PCR cycle threshold (Ct) values were higher for infections that occurred 28 days after vaccination compared with pre-vaccination (mean 31.3 vs 26.6; p<0.0001). “[This suggests] that vaccination might reduce onward transmission of SARS-CoV-2 from individuals with breakthrough infections,” the authors said.

They suggested that both vaccines may be effective against the B.1.1.7 variant, given that the analysis was conducted during the second wave of the pandemic in England, when this variant was emerging.

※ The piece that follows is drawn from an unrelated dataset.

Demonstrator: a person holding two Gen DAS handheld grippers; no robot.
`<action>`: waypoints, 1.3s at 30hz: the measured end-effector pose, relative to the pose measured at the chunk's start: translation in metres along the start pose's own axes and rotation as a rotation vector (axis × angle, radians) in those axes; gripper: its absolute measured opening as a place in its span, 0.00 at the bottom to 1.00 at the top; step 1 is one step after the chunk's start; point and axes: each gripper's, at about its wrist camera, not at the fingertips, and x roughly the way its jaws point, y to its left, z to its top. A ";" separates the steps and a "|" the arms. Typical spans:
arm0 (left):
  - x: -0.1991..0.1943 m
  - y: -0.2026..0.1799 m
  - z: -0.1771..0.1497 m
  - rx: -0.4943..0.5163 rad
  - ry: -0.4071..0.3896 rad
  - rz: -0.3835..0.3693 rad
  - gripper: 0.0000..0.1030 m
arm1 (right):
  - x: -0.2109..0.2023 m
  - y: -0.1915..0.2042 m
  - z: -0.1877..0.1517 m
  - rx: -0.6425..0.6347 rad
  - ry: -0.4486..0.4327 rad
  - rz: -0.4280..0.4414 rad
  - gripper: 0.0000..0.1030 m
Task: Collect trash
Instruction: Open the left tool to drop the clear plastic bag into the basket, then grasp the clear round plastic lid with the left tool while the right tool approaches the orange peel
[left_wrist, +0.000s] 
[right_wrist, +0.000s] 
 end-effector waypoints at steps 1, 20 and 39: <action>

LTCF residents: A key subgroup

“The greatest effects of SARS-CoV-2 have been in residents of LTCFs, who represent a fraction of the population but account for a disproportionate number of SARS-CoV-2-related deaths in many countries,” the authors pointed out. However, this group has been largely excluded in vaccine trials, leading to a dearth of vaccine efficacy data in this population.

Further research is still warranted to assess the effectiveness of the second vaccine dose as well as its impact on transmission, they added. “This knowledge will be critical to inform policy decisions regarding revaccination schedules in this vulnerable population and the disease control measures needed in the short, medium, and long term to protect LTCFs from future waves of SARS-CoV-2 infection,” the authors concluded.